Also, that there was never any move to prosecute the dog, just that the owner received a warning that the dog needed to be kept under control or _IN THE FUTURE_ she might be prosecuted. 
I don't know which side is the truth. Just shows that you can't believe everything you read I guess


----------



## msvette2u (Mar 20, 2006)

Where I live, if your dog bites someone, and you can pay a fine (250 for potentially dangerous, 500 for dangerous) you can keep the dog. 
As always this - however it played out - is the owner's fault. 
They seize the dog when/if the owner can't or won't pay a fine, if it's like it is here.
We lived in MI for a year but never owned a dog there.


----------



## wildo (Jul 27, 2006)

Here's another report on it with a bit more info:
Royal Oak woman's online plea to 'Save Heidi' grows | Community - Home



> "It's very visible there were two wounds, one on each side of this nose and one on this chin, just below his lower lip," said David Gilliam, Royal Oak City Attorney. "There is no doubt it our minds that the dog bit him, this wasn’t was a head-but, this was a bite."
> The 45 year old victim was treated at Beaumont Hospital in Royal Oak.
> "His medical records were shown in court and clearly prove they were dog bites," said Gillam.


----------



## msvette2u (Mar 20, 2006)

So the owners basically re-wrote history, saying their beloved pooch would never bite anyone, so of course it was a head-butt.

That's why I never trust that examiner.com, they were the first to come out with a "rumor" that a dog was actually just licking a woman who "fell off a ladder" and actually the dog killed the woman (it's owner). All they went on was some neighbor who speculated that the woman fell off the ladder perhaps and the dog was licking her trying to wake her up. Nobody saw the ladder, or anything like it and the coroner's report said she was killed by the dog.


----------



## selzer (May 7, 2005)

Boogers. I already signed the petition. But whatever. If the man was head butted, it was ridiculous. If the man was bitten, I can understand them prosecuting.

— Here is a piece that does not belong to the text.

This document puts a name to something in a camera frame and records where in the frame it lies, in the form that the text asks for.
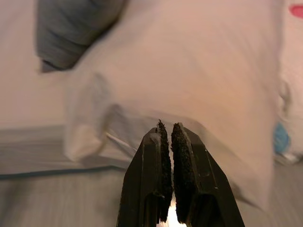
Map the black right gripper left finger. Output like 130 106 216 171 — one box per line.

People who do not own dogs, are often a bit unrealistic in how they think a dog behaves. They may feel that the dog rearing up its head is done deliberately, or a dog catching a finger when snatching a tid bit is totally on the dog. I mean it can be, but if you have a number of dogs, and the dog is not given treats by hand often, it is not the dog's fault it has not been trained to take it nice, or to take it nice in the presence of other dogs.

And these types of injuries can be painful, and they may report them to authorities. Depending on where you are located, pleading guilty, when the dog did not attack in any way visciously might cause you serious issues. Here I believe the dog will be labeled dangerous, and to keep a dangerous dog, you must have a six foot kennel with some requirements, the dog must be muzzled when off your property, you must carry 100k liability insurance, and I think another incident is an immediate death sentence for the dog, I think. 

For this reason, if the dog is not guilty, I would not plead guilty. Not everyone has the resources to build the kennel and buy the insurance. 

It sounds like in this case the dog owners are either lying or have been totally misled by the person who was walking their dog. And what do people do when their dog does something that warrants a call from the authorities? They lie and say the dog never... Well, how do you believe anyone?

My little sister had mutts and an English Setter growing up, but never a real dog, oops, I mean, never a GSD. Cujo lept up when she was petting her and got her with his rock hard head, and she really held that against him for a while. And she went out and handed bits of steak leftovers to my dogs outside, and Whitney through the chain-link was a bit enthusiastic about taking it, and connected with her fingers. I am sure it hurt, it did not break the skin, but she felt that was a bite. If we must be so careful with family, how much moreso with the general public.


----------



## msvette2u (Mar 20, 2006)

Exactly.
We have mouthy dogs come through occasionally and I tell people to be extra careful about letting the public pet the dog, as they might interpret the mouthing as a bite.


----------



## arycrest (Feb 28, 2006)

Over the years I've gotten a few bruises and a bloody nose from getting hit in the face by a jumping dog, but never bitten. 

Too bad that it sounds like the owner may have reinvented history.


----------



## ken k (Apr 3, 2006)

I emailed the mayor, here is his or hers response, 

Read the rest of the story
People vs Spalding | City of Royal Oak


----------



## msvette2u (Mar 20, 2006)

I like the truth without the hysterics.
Thank you.
Wow. Upon reading the report, it sounds like he didn't even want to pet them, but rather was concerned if they were safe enough to _walk_ by! The person holding them was blocking the way in the store!


----------



## Mrs.K (Jul 14, 2009)

msvette2u said:


> I like the truth without the hysterics.
> Thank you.


Yes.


----------



## GregK (Sep 4, 2006)

ken k said:


> Read the rest of the story
> People vs Spalding | City of Royal Oak


Fair enough.


----------